Dal mazzo del Mubadala Citi Open è uscita la finale che non ti aspetti. Tallon Griekspoor, ventisette anni da Haarlem, Paesi Bassi, inseguirà il terzo successo dell’anno rivelatorio 2023 nel duello decisivo contro Dan Evans, quest’ultimo inopinatamente ripresosi al culmine di un periodo nefasto. A farne le spese, i due favoriti della vigilia Taylor Fritz e Grigor Dimitrov, e soprattutto la sconfitta della prima testa di serie fa rumore.
[12] T. Griekspoor b. [1] T. Fritz 3-6 6-3 6-2
Griekspoor, che per centrare la finale ha dovuto rimontare un set alla grande stella della manifestazione, ha aggiunto la perla del primo top ten battuto in carriera a una straordinaria stagione in cui ha già ottenuto due titoli (Pune e ‘s-Hertogenbosch) e una bella semifinale nel 500 di Rotterdam. Iniziato il 2023 ai margini della top 100 ATP, Tallon con questa vittoria è sicuro di assurgere alla venticinquesima posizione del ranking, con possibilità di scalarlo fino alla ventunesima in caso di trionfo in finale. “La prima vittoria della carriera contro un top ten è qualcosa che non dimenticherò mai“, ha detto Griekspoor. “Il tour sul cemento nordamericano è iniziato alla grande; il servizio funziona e fisicamente sto benissimo: ho ottime sensazioni in vista della finale“. E ci mancherebbe altro. Solido da fondo come mai in carriera, l’olandese ha accelerato con la convinzione di un uomo in missione: alla fine del match si conteranno quaranta vincenti orange con tredici ace e tre break (uno nel secondo, due nel terzo) inflitti a un avversario che si era presentato alla partita forte di ottanta game vinti al servizio su ottantadue dall’inizio del torneo di Atlanta a ieri sera. Per chiudere, dal 2-1 Fritz nel terzo, Griekspoor ha esploso un terrificante parziale di cinque game a zero conquistando venti degli ultimi ventisette punti: impressionante, soprattutto per il povero Taylor, sorpreso inerme dalle telecamere a bordocampo.
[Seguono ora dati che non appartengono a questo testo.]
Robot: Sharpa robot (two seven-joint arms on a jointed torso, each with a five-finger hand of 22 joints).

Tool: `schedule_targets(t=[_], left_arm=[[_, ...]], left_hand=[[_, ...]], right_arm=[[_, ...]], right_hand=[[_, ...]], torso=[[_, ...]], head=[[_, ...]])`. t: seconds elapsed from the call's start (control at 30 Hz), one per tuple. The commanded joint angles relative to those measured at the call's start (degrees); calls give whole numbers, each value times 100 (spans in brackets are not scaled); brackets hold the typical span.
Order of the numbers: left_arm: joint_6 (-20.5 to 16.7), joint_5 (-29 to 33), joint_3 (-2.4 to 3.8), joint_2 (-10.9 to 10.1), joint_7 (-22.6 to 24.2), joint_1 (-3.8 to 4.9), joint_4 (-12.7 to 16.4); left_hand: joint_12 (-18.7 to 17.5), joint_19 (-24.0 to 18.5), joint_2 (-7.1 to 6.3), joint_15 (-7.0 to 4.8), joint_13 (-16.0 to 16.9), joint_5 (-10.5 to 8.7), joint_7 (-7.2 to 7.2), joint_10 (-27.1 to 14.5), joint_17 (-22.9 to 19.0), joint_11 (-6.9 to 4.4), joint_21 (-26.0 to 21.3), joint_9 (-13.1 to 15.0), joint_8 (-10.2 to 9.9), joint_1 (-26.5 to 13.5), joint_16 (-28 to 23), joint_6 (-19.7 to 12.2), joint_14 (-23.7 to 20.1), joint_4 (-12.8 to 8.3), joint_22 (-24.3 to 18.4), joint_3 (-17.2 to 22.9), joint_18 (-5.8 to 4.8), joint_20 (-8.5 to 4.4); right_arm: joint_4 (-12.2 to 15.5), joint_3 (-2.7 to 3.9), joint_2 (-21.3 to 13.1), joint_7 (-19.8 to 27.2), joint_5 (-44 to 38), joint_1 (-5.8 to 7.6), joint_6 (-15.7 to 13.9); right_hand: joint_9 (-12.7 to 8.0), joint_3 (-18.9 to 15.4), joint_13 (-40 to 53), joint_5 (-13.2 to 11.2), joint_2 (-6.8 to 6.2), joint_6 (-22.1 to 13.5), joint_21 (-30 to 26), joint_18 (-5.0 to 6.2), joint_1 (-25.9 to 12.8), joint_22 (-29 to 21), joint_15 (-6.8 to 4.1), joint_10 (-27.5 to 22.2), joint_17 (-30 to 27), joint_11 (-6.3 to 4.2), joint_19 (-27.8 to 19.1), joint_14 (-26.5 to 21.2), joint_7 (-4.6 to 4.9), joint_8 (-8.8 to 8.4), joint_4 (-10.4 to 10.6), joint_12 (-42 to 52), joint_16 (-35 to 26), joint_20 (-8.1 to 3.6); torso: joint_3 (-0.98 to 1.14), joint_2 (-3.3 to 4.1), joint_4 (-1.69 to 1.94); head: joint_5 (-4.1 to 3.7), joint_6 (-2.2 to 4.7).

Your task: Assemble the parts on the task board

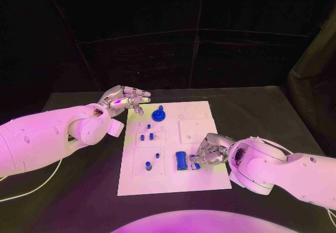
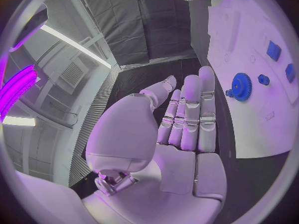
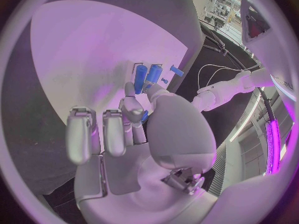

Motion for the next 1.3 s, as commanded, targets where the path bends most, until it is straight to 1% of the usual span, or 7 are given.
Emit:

[9] D. Evans b. [5] G. Dimitrov 6-3 7-6(4)
Per raggiungere la quarta finale ATP in carriera, la prima dall’unica vinta al Murray River Open nel febbraio 2021, Daniel Evans ha offerto un voto alla pazienza, virtù non sempre presente in quantità apprezzabili nel suo bagaglio umorale di ribelle. Pazienza verso sé stesso, innanzitutto: il buon Dan, prima di risvegliarsi all’improvviso nei pressi della Casa Bianca, aveva perso per sei volte consecutive al primo turno, e insomma i segnali non erano incoraggianti. Pazienza nel cogliere il momento giusto per incartare Grigor Dimitrov, anche, avvilendone sempre più l’umore a ogni erroraccio indotto. A guardare le statistiche, ma solo quelle, Evans si direbbe trasformato in formica operaia: alla fine avrà messo insieme appena nove vincenti, pochini, se raffrontati ai ventiquattro del bulgaro, ma gli errori non forzati saranno la miseria di dieci. Quelli di Griga? Tre volte tanti. La differenza nel due a zero finale sta tutta qui. Un successo che riporterà il sorriso sul volto di Evans, sperando che le energie rimaste in un serbatoio svuotate dai turni extra degli ultimi due giorni (due partite giocate venerdì per recuperare il programma falcidiato dalla pioggia oltre alla semifinale di ieri) gli consentano di giocarsi alla pari la sfida per il titolo.
“Dopo il grande sforzo di venerdì ero stanco, ma soprattutto molto assonnato, vista l’ora in cui è finita la partita con Tiafoe nei quarti di venerdì“, ha dichiarato Evans nel dopopartita. “Arrivati a questo punto per me era importante giocare un match solido evitando alti e bassi. Negli ultimi mesi le cose non sono andate bene, ma insieme al mio coach ho deciso di andare presto a Bradenton e concentrarmi sullo swing estivo, per cancellare dalla mente un brutto periodo culminato con la desolante performance di Wimbledon. Sapere di essere ancora in grado di vincere tre match in due giorni ti fa stare molto bene, devo dire“. Curiosità: Evans è il primo inglese a giocare la finale di Washington da quando un diciannovenne Andy Murray strinse la mano da sconfitto ad Arnaud Clement.